Task goal
Give all the data again exactly.

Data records
++++++

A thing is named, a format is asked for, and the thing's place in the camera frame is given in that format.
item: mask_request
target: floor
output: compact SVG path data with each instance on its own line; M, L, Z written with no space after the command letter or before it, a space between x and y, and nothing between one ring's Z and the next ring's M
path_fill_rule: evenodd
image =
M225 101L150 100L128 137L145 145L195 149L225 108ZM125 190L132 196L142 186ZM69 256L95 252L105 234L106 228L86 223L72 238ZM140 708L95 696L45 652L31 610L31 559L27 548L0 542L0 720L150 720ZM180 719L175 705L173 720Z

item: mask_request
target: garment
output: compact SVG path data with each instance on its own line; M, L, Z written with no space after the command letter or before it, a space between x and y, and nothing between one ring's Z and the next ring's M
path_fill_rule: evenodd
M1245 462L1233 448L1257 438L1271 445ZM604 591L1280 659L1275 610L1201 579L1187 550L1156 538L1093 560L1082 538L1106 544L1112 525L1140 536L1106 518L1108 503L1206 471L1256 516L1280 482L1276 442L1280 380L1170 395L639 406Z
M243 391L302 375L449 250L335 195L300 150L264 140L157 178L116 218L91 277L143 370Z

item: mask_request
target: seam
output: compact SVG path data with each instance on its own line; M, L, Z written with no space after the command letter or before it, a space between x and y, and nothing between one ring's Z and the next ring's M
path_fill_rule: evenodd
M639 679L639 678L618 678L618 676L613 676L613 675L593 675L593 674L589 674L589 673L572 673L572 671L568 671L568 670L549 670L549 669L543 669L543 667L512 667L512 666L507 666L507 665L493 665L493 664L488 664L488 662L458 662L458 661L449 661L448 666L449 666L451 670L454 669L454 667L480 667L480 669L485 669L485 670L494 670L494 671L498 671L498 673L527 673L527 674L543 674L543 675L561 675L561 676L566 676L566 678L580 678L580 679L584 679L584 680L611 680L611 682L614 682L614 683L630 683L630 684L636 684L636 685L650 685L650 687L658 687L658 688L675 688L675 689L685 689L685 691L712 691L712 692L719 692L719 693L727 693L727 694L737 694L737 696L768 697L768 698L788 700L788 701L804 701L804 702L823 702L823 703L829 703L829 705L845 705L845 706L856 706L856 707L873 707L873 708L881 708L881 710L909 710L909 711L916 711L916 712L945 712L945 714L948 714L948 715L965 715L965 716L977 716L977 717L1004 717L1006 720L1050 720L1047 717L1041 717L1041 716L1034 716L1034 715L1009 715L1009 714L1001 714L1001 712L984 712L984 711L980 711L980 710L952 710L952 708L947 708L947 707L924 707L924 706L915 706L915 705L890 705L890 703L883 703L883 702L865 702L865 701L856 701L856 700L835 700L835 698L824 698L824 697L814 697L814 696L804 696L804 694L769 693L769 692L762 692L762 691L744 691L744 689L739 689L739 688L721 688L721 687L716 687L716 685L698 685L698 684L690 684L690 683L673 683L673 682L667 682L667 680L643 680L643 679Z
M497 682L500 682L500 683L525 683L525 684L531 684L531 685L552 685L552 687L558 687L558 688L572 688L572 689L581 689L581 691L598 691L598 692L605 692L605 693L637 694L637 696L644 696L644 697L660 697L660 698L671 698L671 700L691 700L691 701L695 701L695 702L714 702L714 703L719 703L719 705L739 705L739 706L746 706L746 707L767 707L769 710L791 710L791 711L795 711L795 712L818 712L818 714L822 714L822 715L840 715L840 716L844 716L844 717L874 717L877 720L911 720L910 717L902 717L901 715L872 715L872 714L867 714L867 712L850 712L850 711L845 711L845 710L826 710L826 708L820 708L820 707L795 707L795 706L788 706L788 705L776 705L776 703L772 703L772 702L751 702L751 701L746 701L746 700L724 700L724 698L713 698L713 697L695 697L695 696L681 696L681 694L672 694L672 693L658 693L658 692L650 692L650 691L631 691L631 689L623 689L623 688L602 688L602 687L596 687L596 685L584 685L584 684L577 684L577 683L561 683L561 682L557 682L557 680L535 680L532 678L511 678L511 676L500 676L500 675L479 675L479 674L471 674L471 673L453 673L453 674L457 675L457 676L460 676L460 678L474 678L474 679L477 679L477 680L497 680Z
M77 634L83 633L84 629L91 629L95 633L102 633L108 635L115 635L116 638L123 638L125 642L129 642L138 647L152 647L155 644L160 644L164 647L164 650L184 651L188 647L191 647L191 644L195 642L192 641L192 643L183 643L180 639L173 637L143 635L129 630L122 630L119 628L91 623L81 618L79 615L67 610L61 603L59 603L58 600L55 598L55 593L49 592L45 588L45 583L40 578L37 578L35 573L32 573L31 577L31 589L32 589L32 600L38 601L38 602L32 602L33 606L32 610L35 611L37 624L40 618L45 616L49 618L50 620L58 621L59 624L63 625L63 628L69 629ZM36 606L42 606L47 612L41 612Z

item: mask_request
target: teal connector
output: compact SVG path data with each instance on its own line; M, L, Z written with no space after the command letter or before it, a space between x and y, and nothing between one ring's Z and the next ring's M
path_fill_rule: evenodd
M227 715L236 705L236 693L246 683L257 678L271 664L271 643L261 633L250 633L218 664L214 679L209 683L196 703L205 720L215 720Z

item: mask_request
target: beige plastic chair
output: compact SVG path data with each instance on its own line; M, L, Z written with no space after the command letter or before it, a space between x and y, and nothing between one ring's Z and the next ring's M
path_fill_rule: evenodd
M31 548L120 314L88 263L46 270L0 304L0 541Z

++++++

Result of this exercise
A thing is named, a format is asked for, and the thing's place in the camera frame is given in that format.
item: mask_request
target: floor
output: compact SVG path data with each instance on its own line; M, L, Z written with no space after the command letter or before it, a space between x and y, and nothing between one ring's Z and the next ring's M
path_fill_rule: evenodd
image =
M225 101L150 100L128 137L145 145L195 149L225 108ZM125 190L132 196L142 186ZM69 256L95 252L105 234L106 228L86 223L72 238ZM140 708L95 696L45 652L31 610L31 559L27 548L0 542L0 720L150 720ZM180 719L175 705L173 720Z

item: mask_request
target: garment
output: compact SVG path data with each instance on its own line; M, L, Z written with no space after the command letter or before it, a space between x and y, and nothing between one ring's Z and the next ring's M
path_fill_rule: evenodd
M1245 462L1233 448L1257 438L1271 445ZM604 591L1280 659L1275 610L1201 579L1187 550L1156 538L1093 560L1082 538L1106 544L1112 525L1140 536L1106 518L1108 503L1206 471L1256 516L1280 482L1276 442L1280 380L1170 395L639 406Z
M243 391L302 375L449 250L335 195L300 150L264 140L157 178L116 218L91 277L143 370Z

item: mask_request
target: seam
output: compact SVG path data with each instance on its own line; M, L, Z written with no space after the command letter or before it, a space between x and y, and nothing between one ring's Z and the next ring's M
path_fill_rule: evenodd
M639 679L639 678L618 678L618 676L613 676L613 675L593 675L593 674L589 674L589 673L572 673L572 671L568 671L568 670L549 670L549 669L543 669L543 667L512 667L512 666L507 666L507 665L493 665L493 664L488 664L488 662L458 662L458 661L449 661L448 666L449 666L451 670L454 669L454 667L480 667L480 669L485 669L485 670L494 670L494 671L498 671L498 673L527 673L527 674L543 674L543 675L561 675L561 676L566 676L566 678L580 678L580 679L584 679L584 680L611 680L611 682L614 682L614 683L630 683L630 684L636 684L636 685L650 685L650 687L658 687L658 688L675 688L675 689L685 689L685 691L712 691L712 692L719 692L719 693L727 693L727 694L737 694L737 696L768 697L768 698L788 700L788 701L804 701L804 702L823 702L823 703L829 703L829 705L845 705L845 706L856 706L856 707L873 707L873 708L881 708L881 710L909 710L909 711L916 711L916 712L945 712L945 714L948 714L948 715L965 715L965 716L977 716L977 717L1004 717L1006 720L1050 720L1047 717L1041 717L1041 716L1034 716L1034 715L1009 715L1009 714L1001 714L1001 712L984 712L984 711L980 711L980 710L952 710L952 708L947 708L947 707L924 707L924 706L915 706L915 705L890 705L890 703L883 703L883 702L865 702L865 701L856 701L856 700L835 700L835 698L824 698L824 697L814 697L814 696L804 696L804 694L769 693L769 692L762 692L762 691L744 691L744 689L739 689L739 688L721 688L721 687L716 687L716 685L698 685L698 684L690 684L690 683L673 683L673 682L667 682L667 680L643 680L643 679Z
M497 682L500 682L500 683L525 683L525 684L531 684L531 685L552 685L552 687L558 687L558 688L572 688L572 689L581 689L581 691L598 691L598 692L605 692L605 693L637 694L637 696L644 696L644 697L660 697L660 698L671 698L671 700L691 700L691 701L695 701L695 702L714 702L714 703L719 703L719 705L739 705L739 706L746 706L746 707L767 707L769 710L791 710L791 711L795 711L795 712L818 712L818 714L822 714L822 715L840 715L840 716L844 716L844 717L874 717L877 720L911 720L910 717L902 717L901 715L872 715L872 714L867 714L867 712L850 712L850 711L845 711L845 710L826 710L826 708L820 708L820 707L795 707L795 706L788 706L788 705L776 705L776 703L772 703L772 702L751 702L751 701L746 701L746 700L724 700L724 698L713 698L713 697L695 697L695 696L681 696L681 694L672 694L672 693L658 693L658 692L650 692L650 691L631 691L631 689L623 689L623 688L602 688L602 687L596 687L596 685L584 685L584 684L577 684L577 683L561 683L561 682L557 682L557 680L535 680L532 678L511 678L511 676L500 676L500 675L479 675L479 674L471 674L471 673L453 673L453 674L457 675L457 676L460 676L460 678L474 678L474 679L477 679L477 680L497 680Z
M77 634L83 633L84 629L91 629L95 633L102 633L108 635L115 635L116 638L123 638L125 642L129 642L138 647L152 647L155 644L160 644L164 647L164 650L184 651L188 647L191 647L191 644L195 642L192 641L192 643L183 643L180 639L173 637L143 635L129 630L122 630L119 628L91 623L81 618L79 615L67 610L61 603L59 603L58 600L55 598L55 593L49 592L45 588L45 583L40 578L37 578L35 573L32 573L31 577L31 589L32 589L32 600L38 601L38 602L32 602L33 606L32 610L35 611L37 624L40 618L45 616L49 618L50 620L58 621L59 624L63 625L63 628L69 629ZM36 606L42 606L47 612L41 612Z

item: mask_request
target: teal connector
output: compact SVG path data with each instance on its own line; M, L, Z written with no space after the command letter or before it, a space between x and y, and nothing between one ring's Z and the next ring's M
path_fill_rule: evenodd
M227 715L236 705L236 693L246 683L257 678L271 664L271 643L261 633L250 633L218 664L214 679L209 683L196 703L205 720L215 720Z

item: mask_request
target: beige plastic chair
output: compact SVG path data with each instance on its own line; M, L, Z written with no space after the command letter or before it, a space between x and y, and nothing between one ring's Z and the next ring's M
path_fill_rule: evenodd
M31 548L120 314L88 263L46 270L0 304L0 541Z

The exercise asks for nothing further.